Set down the complete data exactly as it appears below.

[[ MATERIAL PROVIDED open ]]

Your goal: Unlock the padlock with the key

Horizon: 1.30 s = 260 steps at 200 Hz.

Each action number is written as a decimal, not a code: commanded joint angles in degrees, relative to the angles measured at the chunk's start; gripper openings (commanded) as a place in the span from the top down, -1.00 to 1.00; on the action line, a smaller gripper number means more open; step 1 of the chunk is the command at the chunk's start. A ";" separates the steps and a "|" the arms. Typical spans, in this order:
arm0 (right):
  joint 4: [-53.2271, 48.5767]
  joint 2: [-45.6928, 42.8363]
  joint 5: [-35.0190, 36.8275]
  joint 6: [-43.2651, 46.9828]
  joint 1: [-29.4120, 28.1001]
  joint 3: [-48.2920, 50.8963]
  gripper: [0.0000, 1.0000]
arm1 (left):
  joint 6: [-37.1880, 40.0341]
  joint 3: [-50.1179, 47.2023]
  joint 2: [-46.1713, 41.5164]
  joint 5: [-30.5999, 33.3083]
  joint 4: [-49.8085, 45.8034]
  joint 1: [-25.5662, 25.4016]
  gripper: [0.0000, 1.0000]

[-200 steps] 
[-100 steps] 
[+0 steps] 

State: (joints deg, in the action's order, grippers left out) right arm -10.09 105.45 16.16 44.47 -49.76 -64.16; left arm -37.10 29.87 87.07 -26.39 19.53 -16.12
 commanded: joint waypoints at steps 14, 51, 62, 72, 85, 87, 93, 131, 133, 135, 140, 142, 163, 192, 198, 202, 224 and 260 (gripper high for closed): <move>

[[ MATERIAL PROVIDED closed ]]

● **EXERCISE RESULT**:
Your goal: Unlock the padlock with the key

Horizon: 1.30 s = 260 steps at 200 Hz.

Each action number is written as a decimal, not a code: commanded joint angles in degrees, relative to the angles measured at the chunk's start; gripper openings (commanded) as a place in the span from the top down, -1.00 to 1.00; on the action line, a smaller gripper number means more open; step 1 of the chunk is the command at the chunk's start. A ";" separates the steps and a "|" the arms. Typical spans, in this order:
arm0 (right):
  joint 4: [-53.2271, 48.5767]
  joint 2: [-45.6928, 42.8363]
  joint 5: [-35.0190, 36.8275]
  joint 6: [-43.2651, 46.9828]
  joint 1: [-29.4120, 28.1001]
  joint 3: [-48.2920, 50.8963]
  gripper: [0.0000, 1.0000]
arm1 (left):
  joint 6: [-37.1880, 40.0341]
  joint 3: [-50.1179, 47.2023]
  joint 2: [-46.1713, 41.5164]
  joint 5: [-30.5999, 33.3083]
  joint 4: [-49.8085, 45.8034]
  joint 1: [-25.5662, 25.4016]
  gripper: [0.0000, 1.0000]

[-200 steps] 
[-100 steps] 
[+0 steps] 

State: (joints deg, in the action's order, grippers left out) right arm -10.09 105.45 16.16 44.47 -49.76 -64.16; left arm -37.10 29.87 87.07 -26.39 19.53 -16.12
 commanded: joint waypoints at steps 14, 51, 62, 72, 85, 87, 93, 131, 133, 135, 140, 142, 163, 192, 198, 202, 224 and 260 (gripper high for closed): <move>

The exercise contains nothing more.